Exemplo n.º 1
0
class BertPreprocessor(Preprocessor):
    """Preprocessor for BERT embedding.

    This class can be used to do all the work to create the inputs (and outputs) of a Neural Network using BERT
    as embedding. Currently only single sequence classification is supported.

    Source: https://github.com/google-research/bert_keras
    """
    def __init__(self, pretrained_model_path: str, **kwargs):

        super().__init__(**kwargs)

        info = hub.Module(spec=pretrained_model_path)(
            signature="tokenization_info", as_dict=True)

        with tf.Session() as sess:
            vocab_file, do_lower_case = sess.run(
                [info["vocab_file"], info["do_lower_case"]])

        # Create the tokenizer with the vocabulary of the pretrained model
        self._tokenizer = FullTokenizer(vocab_file=vocab_file,
                                        do_lower_case=do_lower_case)

        basic_tokens = self._tokenizer.convert_tokens_to_ids(
            ["[CLS]", "[SEP]"])
        self._CLS_token = basic_tokens[0]
        self._SEP_token = basic_tokens[1]

    def _truncate_seq_pair(self, tokens_a, tokens_b, max_length):
        """Truncates a sequence pair in place to the maximum length."""

        # This is a simple heuristic which will always truncate the longer sequence
        # one token at a time. This makes more sense than truncating an equal percent
        # of tokens from each, since if one sequence is very short then each token
        # that's truncated likely contains more information than a longer sequence.
        while True:
            total_length = len(tokens_a) + len(tokens_b)
            if total_length <= max_length:
                break
            if len(tokens_a) > len(tokens_b):
                tokens_a.pop()
            else:
                tokens_b.pop()

    def _padding_sentence(self):
        """Return a zero length sentence to pad last batch.

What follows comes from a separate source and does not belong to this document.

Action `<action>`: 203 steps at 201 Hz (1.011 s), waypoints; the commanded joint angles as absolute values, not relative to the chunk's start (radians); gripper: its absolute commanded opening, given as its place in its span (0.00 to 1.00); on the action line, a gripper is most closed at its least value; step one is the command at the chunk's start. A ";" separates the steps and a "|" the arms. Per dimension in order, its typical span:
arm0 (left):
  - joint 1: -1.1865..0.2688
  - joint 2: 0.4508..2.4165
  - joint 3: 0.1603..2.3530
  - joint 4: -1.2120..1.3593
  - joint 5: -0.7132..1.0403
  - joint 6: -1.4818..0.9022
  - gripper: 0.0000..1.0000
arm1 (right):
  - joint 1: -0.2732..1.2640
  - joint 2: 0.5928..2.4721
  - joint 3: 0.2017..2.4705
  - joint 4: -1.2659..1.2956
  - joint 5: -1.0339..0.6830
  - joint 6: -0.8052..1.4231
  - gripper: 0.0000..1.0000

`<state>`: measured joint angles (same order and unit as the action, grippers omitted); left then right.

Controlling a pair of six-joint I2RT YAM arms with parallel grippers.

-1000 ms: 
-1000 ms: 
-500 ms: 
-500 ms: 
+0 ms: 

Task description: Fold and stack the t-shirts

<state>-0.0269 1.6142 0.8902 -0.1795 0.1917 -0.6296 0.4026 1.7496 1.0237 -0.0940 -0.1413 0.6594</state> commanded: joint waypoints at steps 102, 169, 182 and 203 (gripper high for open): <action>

        :return: Three sequences of zeros (tokens, masks, segment ids).
        """

        return [0] * self._max_seq_len, [0] * self._max_seq_len, [
            0
        ] * self._max_seq_len

    def tokenize(self, text_a: str, text_b: str = None):
        """Convert sequence(s) of words into sequence(s) of tokens and also compute the masking- and segment ids.

        For further details please read BERT paper.

        :param text_a: First sequence
        :param text_b: Second sequence
        :return: The sequence of tokens, masks and segment ids.
        """

        input_ids = [0] * self._max_seq_len
        # The mask has 1 for real tokens and 0 for padding tokens. Only real tokens are attended to.
        input_mask = [0] * self._max_seq_len
        # The segment ids are 0 for text_a and 1 for text_b
        input_segment_ids = [0] * self._max_seq_len

        tokens_a = self._tokenizer.tokenize(text_a)
        tokens_b = None
        if text_b:
            tokens_b = self._tokenizer.tokenize(text_b)

        if tokens_b:
            # Modifies `tokens_a` and `tokens_b` in place so that the total
            # length is less than the specified length.
            # Account for [CLS], [SEP], [SEP] with "- 3"
            self._truncate_seq_pair(tokens_a, tokens_b, self._max_seq_len - 3)
        else:
            # Account for [CLS] and [SEP] with "- 2"
            if len(tokens_a) > self._max_seq_len - 2:
                tokens_a = tokens_a[0:(self._max_seq_len - 2)]

        idx = 0
        input_ids[idx] = self._CLS_token
        idx += 1

        for element in self._tokenizer.convert_tokens_to_ids(tokens_a):
            input_ids[idx] = element
            input_mask[idx] = 1
            idx += 1

        if tokens_b:
            for element in self._tokenizer.convert_tokens_to_ids(tokens_b):
                input_ids[idx] = element
                input_mask[idx] = 1
                input_segment_ids[idx] = 1
                idx += 1

        input_ids[idx] = self._SEP_token

        # The mask has 1 for real tokens and 0 for padding tokens. Only real tokens are attended to.
        for i in range(idx + 1):
            input_mask[i] = 1

        # safety check
        assert len(input_ids) == self._max_seq_len
        assert len(input_mask) == self._max_seq_len
        assert len(input_segment_ids) == self._max_seq_len

        return input_ids, input_mask, input_segment_ids

    def fit(self, texts: List[str]) -> 'BertPreprocessor':
        """This function does nothing in case of BERT but must be implemented.

        :param texts: -
        :return: self
        """

        return self

    def transform(self, examples: List[InputExample]) -> list:
        """Transform sequences of words into sequences of tokens, masks and segment ids.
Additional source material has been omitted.